Here’s the great news. We can actually learn to control the inside ‘folks’ so that what we want can happen without
being derailed by some one of the internal team members. For the past 10 days we have all seen the news about Mohammed Ali. NBC news described him as “the silver-tongued boxer and civil rights champion who famously proclaimed himself “The Greatest” and then spent a lifetime living up to the billing”. I think of him as the ultimate in self-management. In most every way what we heard him say and saw him do reflected a person who truly learned how to master his team in ways that enabled him to be the person he chose to be. This was so often evident in the ‘Ali-isms’ that he spewed very liberally such as:
- If you even dream of beating me, you better wake up and apologize.’
- “Not only do I knock’ em out, I pick the round.”
- “It’s not bragging if you can back it up.”
- “Live every day like it’s your last because someday you’re going to be right.”
So who among us doesn’t want to drink that cool-aid?
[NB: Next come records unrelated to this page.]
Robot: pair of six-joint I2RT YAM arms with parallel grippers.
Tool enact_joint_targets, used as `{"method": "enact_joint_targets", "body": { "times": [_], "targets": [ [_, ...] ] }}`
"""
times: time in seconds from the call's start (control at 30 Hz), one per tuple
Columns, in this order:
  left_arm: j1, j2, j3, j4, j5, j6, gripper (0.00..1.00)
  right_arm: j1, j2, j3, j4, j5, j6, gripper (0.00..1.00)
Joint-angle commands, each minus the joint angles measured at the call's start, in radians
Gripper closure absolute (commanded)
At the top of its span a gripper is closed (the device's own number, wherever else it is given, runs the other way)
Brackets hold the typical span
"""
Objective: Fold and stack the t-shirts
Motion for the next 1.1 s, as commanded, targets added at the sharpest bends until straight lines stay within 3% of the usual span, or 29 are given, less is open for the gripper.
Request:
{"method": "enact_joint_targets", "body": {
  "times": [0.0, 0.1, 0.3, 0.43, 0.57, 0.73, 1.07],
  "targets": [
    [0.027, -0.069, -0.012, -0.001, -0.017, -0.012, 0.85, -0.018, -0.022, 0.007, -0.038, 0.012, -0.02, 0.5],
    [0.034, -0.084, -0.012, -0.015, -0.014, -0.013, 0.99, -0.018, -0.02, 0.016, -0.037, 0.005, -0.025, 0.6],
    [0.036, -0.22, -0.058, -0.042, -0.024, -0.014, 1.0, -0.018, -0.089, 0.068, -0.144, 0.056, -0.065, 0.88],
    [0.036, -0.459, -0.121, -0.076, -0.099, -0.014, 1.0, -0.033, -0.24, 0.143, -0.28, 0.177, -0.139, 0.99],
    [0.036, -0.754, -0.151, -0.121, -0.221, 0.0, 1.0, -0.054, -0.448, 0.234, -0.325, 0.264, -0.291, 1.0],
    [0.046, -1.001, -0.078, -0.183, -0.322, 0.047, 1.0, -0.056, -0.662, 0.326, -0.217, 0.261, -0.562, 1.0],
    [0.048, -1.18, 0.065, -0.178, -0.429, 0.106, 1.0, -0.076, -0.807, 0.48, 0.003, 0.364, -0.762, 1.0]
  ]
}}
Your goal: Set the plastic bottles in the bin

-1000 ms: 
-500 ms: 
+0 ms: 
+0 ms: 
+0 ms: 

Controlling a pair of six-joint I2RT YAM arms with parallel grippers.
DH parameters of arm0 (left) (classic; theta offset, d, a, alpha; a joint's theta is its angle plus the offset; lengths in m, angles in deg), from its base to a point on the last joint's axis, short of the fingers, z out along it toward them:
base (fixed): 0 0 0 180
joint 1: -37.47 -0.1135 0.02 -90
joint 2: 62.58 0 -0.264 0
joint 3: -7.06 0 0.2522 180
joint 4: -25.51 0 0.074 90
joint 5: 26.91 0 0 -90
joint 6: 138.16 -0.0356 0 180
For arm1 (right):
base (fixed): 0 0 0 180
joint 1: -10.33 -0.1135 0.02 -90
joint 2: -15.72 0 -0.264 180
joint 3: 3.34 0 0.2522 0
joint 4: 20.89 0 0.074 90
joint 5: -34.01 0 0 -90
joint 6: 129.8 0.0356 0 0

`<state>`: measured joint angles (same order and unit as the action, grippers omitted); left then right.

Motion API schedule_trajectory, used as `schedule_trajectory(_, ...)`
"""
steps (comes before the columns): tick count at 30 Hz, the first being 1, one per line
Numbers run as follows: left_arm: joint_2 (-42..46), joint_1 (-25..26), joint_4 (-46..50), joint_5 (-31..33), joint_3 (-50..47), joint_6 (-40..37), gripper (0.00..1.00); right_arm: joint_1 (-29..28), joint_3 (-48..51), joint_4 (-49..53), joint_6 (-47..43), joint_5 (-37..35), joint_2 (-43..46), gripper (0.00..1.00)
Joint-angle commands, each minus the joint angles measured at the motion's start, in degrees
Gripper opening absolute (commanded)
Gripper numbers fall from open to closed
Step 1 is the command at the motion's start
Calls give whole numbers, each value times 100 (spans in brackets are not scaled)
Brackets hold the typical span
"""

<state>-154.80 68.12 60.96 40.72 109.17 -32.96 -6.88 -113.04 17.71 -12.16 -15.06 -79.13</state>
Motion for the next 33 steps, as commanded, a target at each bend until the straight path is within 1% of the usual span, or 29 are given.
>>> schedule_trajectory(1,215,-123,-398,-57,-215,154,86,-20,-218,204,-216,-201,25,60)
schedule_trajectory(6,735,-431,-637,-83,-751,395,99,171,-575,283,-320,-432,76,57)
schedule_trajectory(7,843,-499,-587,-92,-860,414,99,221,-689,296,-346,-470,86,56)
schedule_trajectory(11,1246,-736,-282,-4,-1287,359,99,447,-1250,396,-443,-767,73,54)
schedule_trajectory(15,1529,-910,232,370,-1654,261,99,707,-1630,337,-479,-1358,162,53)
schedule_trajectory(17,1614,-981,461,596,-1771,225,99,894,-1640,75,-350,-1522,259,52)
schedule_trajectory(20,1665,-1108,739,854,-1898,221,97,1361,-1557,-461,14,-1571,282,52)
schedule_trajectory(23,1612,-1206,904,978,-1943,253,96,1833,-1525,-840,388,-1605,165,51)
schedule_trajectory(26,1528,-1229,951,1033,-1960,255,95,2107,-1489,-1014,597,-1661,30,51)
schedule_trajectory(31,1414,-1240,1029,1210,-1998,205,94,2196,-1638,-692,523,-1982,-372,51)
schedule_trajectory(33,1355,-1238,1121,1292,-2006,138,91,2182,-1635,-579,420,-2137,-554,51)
Remembering that although we can’t eliminate our personal teams, we can control them, it’s really not that difficult following these 4 straight-forward steps:
- First, recognize when our own goal has been hijacked by a team member. Thus, controlling our own team becomes the key to achieving our choices.
- Second, we need to understand what the internal team member is trying to tell us. What is the concern of that voice?
- Third, when we feel that we understand the concern, it becomes a matter of providing self-explanation of our true reasoning and the benefit that we will realize once we have achieved the goal … reasoning that we actually believe and that drives us.
- Fourth, put conscious limits on how, when and where we will give any team member the ability to voice a thought, caution or concern. Remember that YOU are in charge. At the same time recognize when another team member is trying to take over.
Easy right? It actually is once, we recognize the reality that we do, in fact, have an internal team. It will take practice. The motivation is our strong desire to achieve whatever it is that is important to us. To the extent that we can learn to recognize and take control over our own, personal internal ‘teams’, we, too, can come to view ‘impossible’ in Ali’s terms … as nothing.
Impossible is not a fact. It’s an opinion. Impossible is not a declaration. It’s a dare. Impossible is potential. Impossible is temporary. Impossible is nothing.”